How do I save the origin html file with Apache Nutch - search-engine

I'm new to search engines and web crawlers. Now I want to store all the original pages in a particular web site as html files, but with Apache Nutch I can only get the binary database files. How do I get the original html files with Nutch?
Does Nutch support it? If not, what other tools can I use to achieve my goal.(The tools that support distributed crawling are better.)

Well, nutch will write the crawled data in binary form so if if you want that to be saved in html format, you will have to modify the code. (this will be painful if you are new to nutch).
If you want quick and easy solution for getting html pages:
If the list of pages/urls that you intend to have is quite low, then better get it done with a script which invokes wget for each url.
OR use HTTrack tool.
EDIT:
Writing a your own nutch plugin will be great. Your problem will get solved plus you can contribute to nutch by submitting your work !!! If you are new to nutch (in terms of code & design), then you will have to invest lot of time building a new plugin ... else its easy to do.
Few pointers for helping your initiative:
Here is a page which talks about writing own nutch plugin.
Start with Fetcher.java. See lines 647-648. That is the place where you can get the fetched content on per url basis (for those pages which got fetched successfully).
pstatus = output(fit.url, fit.datum, content, status, CrawlDatum.STATUS_FETCH_SUCCESS);
updateStatus(content.getContent().length);
You should add code right after this to invoke your plugin. Pass content object to it. By now, you would have guessed that content.getContent() is the content for url you want. Inside the plugin code, write it to some file. Filename should be based on the url name else it will be difficult to work with that. Url can be obtained by fit.url.

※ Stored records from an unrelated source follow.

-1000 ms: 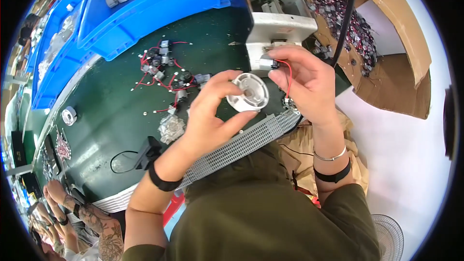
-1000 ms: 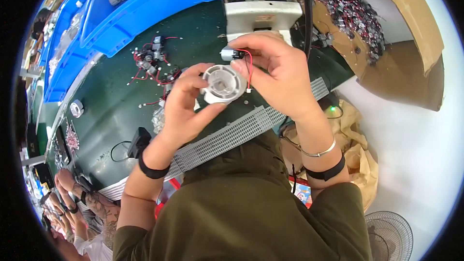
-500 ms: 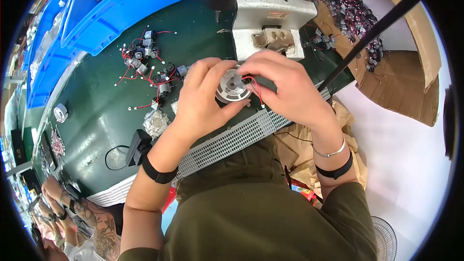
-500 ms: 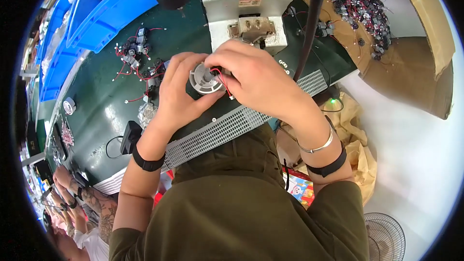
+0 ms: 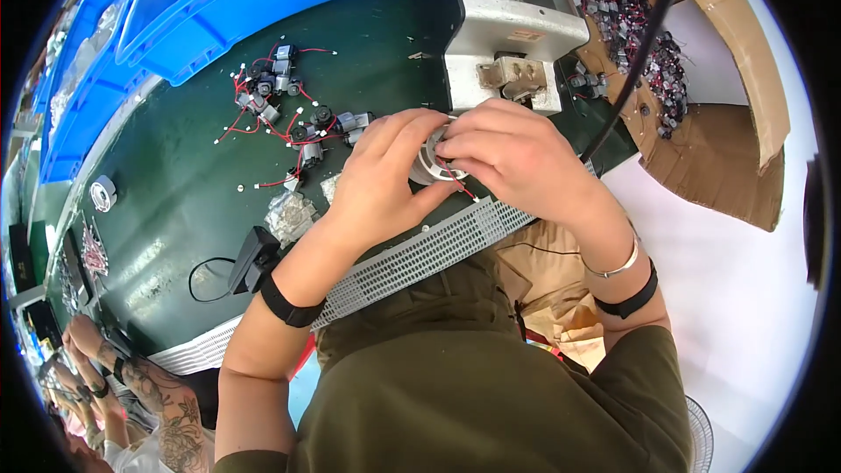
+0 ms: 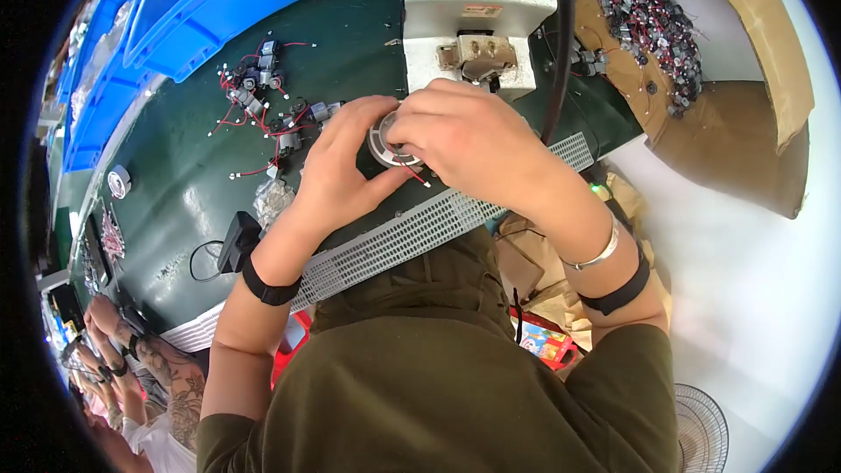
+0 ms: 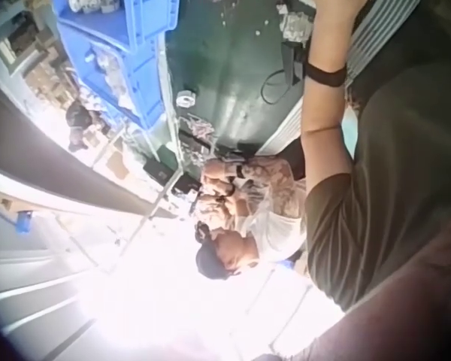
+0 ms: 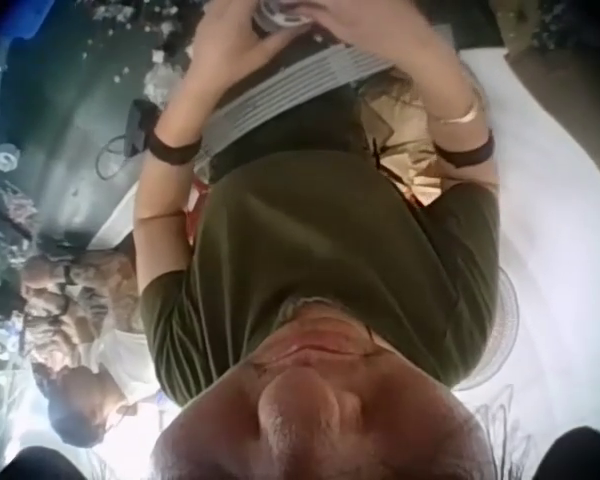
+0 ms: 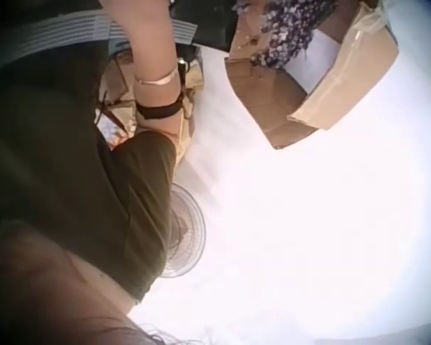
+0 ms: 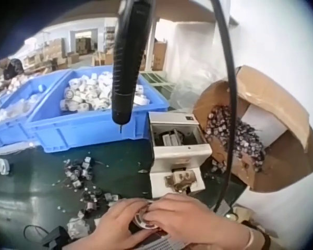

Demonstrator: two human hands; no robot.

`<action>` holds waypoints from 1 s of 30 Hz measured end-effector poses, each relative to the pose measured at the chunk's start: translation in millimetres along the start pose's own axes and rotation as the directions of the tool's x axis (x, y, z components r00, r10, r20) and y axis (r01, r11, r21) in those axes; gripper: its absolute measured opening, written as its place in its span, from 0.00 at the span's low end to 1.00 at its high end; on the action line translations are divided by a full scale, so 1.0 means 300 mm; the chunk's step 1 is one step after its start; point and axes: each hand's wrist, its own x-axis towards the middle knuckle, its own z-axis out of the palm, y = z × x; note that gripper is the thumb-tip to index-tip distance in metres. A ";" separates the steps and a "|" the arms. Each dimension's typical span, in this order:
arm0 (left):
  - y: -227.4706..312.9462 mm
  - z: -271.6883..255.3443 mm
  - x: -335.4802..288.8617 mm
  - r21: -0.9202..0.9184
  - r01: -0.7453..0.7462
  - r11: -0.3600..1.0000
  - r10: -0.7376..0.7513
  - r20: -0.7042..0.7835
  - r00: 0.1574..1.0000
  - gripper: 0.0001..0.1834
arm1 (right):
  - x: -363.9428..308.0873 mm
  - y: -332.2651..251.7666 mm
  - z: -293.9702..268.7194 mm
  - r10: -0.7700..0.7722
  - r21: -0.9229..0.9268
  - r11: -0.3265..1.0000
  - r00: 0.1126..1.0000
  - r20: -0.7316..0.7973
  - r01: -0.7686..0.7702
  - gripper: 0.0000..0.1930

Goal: Assembling small circular electronic components into housings using an electric screwdriver at a factory workbench.

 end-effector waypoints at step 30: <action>0.011 -0.053 0.011 0.085 -0.211 0.974 0.212 -0.006 0.977 0.33 | 0.278 -0.022 -0.117 0.181 0.322 0.940 0.631 -0.754 0.115 0.17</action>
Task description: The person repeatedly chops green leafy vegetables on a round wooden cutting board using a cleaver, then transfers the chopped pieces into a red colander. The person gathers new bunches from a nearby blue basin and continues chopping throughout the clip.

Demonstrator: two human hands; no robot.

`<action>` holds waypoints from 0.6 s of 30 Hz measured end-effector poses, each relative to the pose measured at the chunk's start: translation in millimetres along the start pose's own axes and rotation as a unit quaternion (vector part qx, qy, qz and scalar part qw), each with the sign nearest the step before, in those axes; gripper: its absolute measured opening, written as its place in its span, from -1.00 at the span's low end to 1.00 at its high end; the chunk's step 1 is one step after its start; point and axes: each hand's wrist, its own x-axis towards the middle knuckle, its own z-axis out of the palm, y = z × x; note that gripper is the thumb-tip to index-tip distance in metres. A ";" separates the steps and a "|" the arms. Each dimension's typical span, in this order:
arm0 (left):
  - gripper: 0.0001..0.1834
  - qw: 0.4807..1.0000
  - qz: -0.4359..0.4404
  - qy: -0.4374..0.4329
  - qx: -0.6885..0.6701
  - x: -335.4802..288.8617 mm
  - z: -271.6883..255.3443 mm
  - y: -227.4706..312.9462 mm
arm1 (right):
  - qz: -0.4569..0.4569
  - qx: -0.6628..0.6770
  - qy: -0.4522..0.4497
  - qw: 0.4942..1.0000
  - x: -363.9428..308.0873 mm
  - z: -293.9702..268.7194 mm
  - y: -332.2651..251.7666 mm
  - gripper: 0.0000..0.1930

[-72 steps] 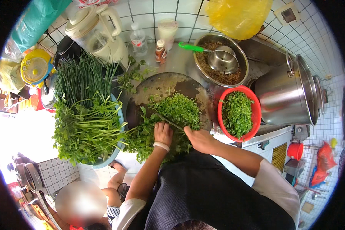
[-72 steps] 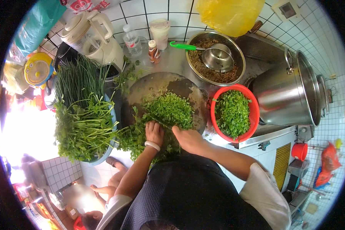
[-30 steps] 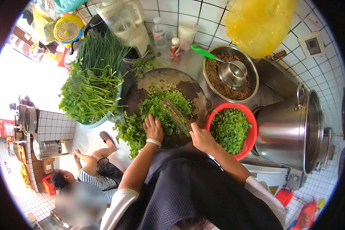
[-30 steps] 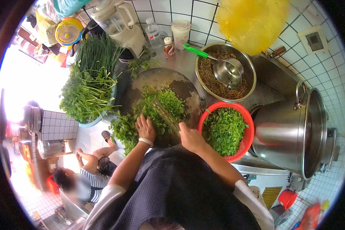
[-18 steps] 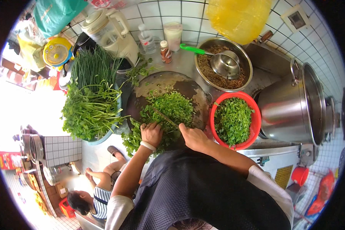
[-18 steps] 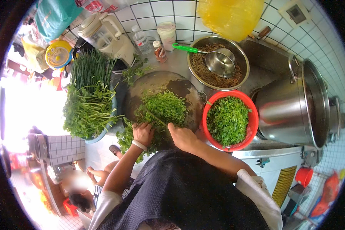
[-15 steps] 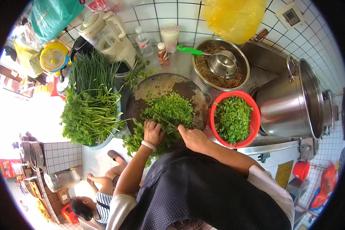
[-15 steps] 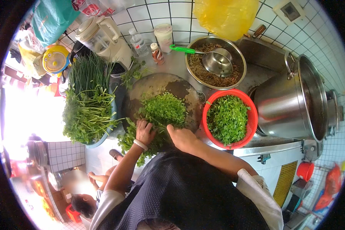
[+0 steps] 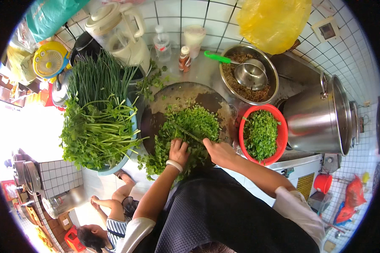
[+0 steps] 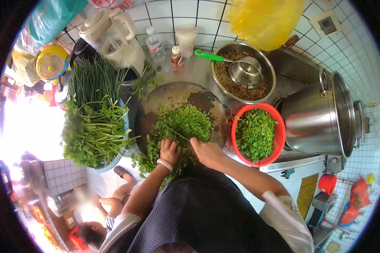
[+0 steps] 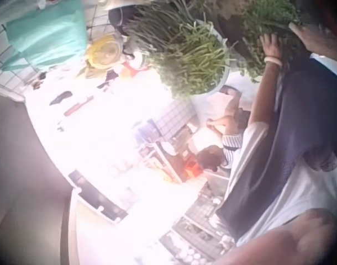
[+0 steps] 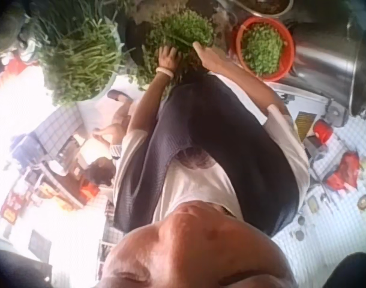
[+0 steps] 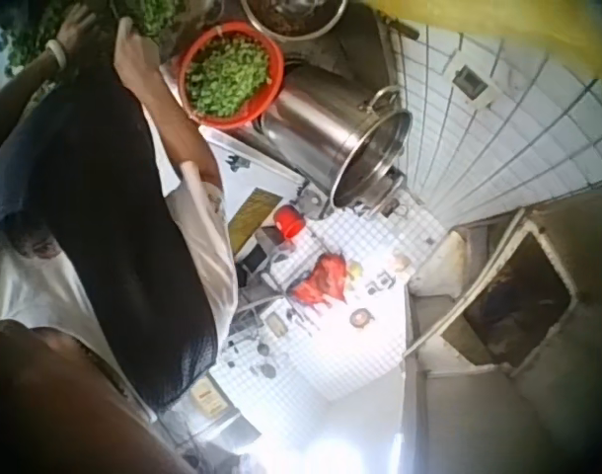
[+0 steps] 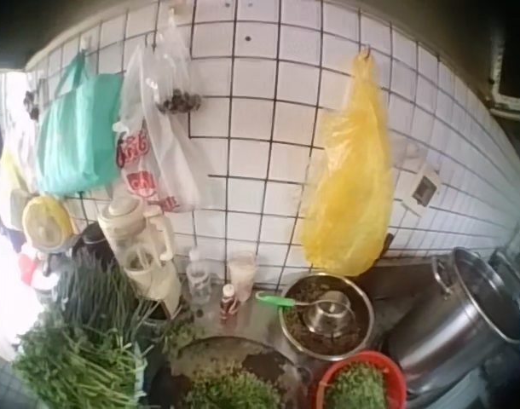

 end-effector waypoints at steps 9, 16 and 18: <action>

You must do modifications in run Nutch in Eclipse.
When you are able to run, open Fetcher.java and add the lines between "content saver" command lines.
case ProtocolStatus.SUCCESS: // got a page
pstatus = output(fit.url, fit.datum, content, status, CrawlDatum.STATUS_FETCH_SUCCESS, fit.outlinkDepth);
updateStatus(content.getContent().length);'
//------------------------------------------- content saver ---------------------------------------------\\
String filename = "savedsites//" + content.getUrl().replace('/', '-');
File file = new File(filename);
file.getParentFile().mkdirs();
boolean exist = file.createNewFile();
if (!exist) {
System.out.println("File exists.");
} else {
FileWriter fstream = new FileWriter(file);
BufferedWriter out = new BufferedWriter(fstream);
out.write(content.toString().substring(content.toString().indexOf("<!DOCTYPE html")));
out.close();
System.out.println("File created successfully.");
}
//------------------------------------------- content saver ---------------------------------------------\\

To update this answer -
It is possible to post process the data from your crawldb segment folder, and read in the html (including other data nutch has stored) directly.
Configuration conf = NutchConfiguration.create();
FileSystem fs = FileSystem.get(conf);
Path file = new Path(segment, Content.DIR_NAME + "/part-00000/data");
SequenceFile.Reader reader = new SequenceFile.Reader(fs, file, conf);
try
{
Text key = new Text();
Content content = new Content();
while (reader.next(key, content))
{
System.out.println(new String(content.GetContent()));
}
}
catch (Exception e)
{
}

The answers here are obsolete. Now, it is simply possible to get the plain HTML-files with nutch dump. Please see this answer.

In apache Nutch 2.3.1
You can save the raw HTML by edit the Nutch code firstly run the nutch in eclipse by following https://wiki.apache.org/nutch/RunNutchInEclipse
After you finish ruunning nutch in eclipse edit file FetcherReducer.java , add this code to the output method, run ant eclipse again to rebuild the class
Finally the raw html will added to reportUrl column in your database
if (content != null) {
ByteBuffer raw = fit.page.getContent();
if (raw != null) {
ByteArrayInputStream arrayInputStream = new ByteArrayInputStream(raw.array(), raw.arrayOffset() + raw.position(), raw.remaining());
Scanner scanner = new Scanner(arrayInputStream);
scanner.useDelimiter("\\Z");//To read all scanner content in one String
String data = "";
if (scanner.hasNext()) {
data = scanner.next();
}
fit.page.setReprUrl(StringUtil.cleanField(data));
scanner.close();
}

Related

Where to save files from Firefox add-on?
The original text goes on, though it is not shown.